Commercial real estate (“CRE”) and the banking sector.  Risks presented by stress in the CRE market were the first vulnerability highlighted in the 2023 FSOC Annual Report, and these risks were a significant focus in the Congressional hearings, with some lawmakers specifically citing the recent stress at New York Community Bancorp.  In response to a question, Secretary Yellen emphasized that FSOC is “looking at [CRE] in a comprehensive way” and that it is “working with the bank supervisors to understand exposures,” noting that it “requires careful supervisory attention.”  Secretary Yellen cited the potential impact on regional banks and smaller banks, saying she believed CRE risks were “manageable” but that some institutions may be “quite stressed” by the CRE market.

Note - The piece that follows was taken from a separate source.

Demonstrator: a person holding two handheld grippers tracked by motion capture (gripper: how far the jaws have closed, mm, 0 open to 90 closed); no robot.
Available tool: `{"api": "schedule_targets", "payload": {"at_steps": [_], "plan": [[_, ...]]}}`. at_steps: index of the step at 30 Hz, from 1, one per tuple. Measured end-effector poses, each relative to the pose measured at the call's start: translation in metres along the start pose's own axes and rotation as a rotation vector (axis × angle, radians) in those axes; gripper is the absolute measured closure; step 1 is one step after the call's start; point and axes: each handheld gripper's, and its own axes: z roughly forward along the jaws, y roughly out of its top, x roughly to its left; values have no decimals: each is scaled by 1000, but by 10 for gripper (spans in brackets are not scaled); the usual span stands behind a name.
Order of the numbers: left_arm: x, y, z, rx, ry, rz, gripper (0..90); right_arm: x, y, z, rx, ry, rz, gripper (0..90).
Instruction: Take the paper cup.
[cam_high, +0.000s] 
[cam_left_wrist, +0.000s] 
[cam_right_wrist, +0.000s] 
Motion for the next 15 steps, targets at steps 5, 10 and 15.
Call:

Climate and racial disparities.  Secretary Yellen also highlighted certain aspects of climate-related financial risks, including rising insurance costs, noting that many of these changes disproportionally affect low-income communities, and alluded to the Dodd-Frank Act requirement that requires FSOC to consider low-income, minority or underserved communities in making designations.[7]

Cyber.  Secretary Yellen said that bolstering protections against cybersecurity risks is a key area of focus for FSOC.  In particular, she said it was “critical” to oversee third-party service providers in the context of risks posed by the threat of cybersecurity breaches in discussion with Representative Foster (D-IL), who recently introduced the Strengthen Cybersecurity for the Financial Sector Act, which would grant the National Credit Union Administration and the Federal Housing Finance Authority the authority to oversee third-party vendors.  Secretary Yellen noted that FSOC staff are planning to issue a report on AI-specific cybersecurity and fraud risks by the end of March.

AI.  Secretary Yellen and several lawmakers focused on numerous types of risks posed by AI (including risks to consumers and cyber risk), which was included as an area of financial stability risk in the FSOC 2023 Annual Report for the first time.  Secretary Yellen expressed her concern about AI risks and explained that FSOC is seeking to deepen its understanding of the ways in which AI could create systemic financial risk so that it may “define best practices for financial institutions,” and that it continues to monitor the rapidly-changing developments in the space.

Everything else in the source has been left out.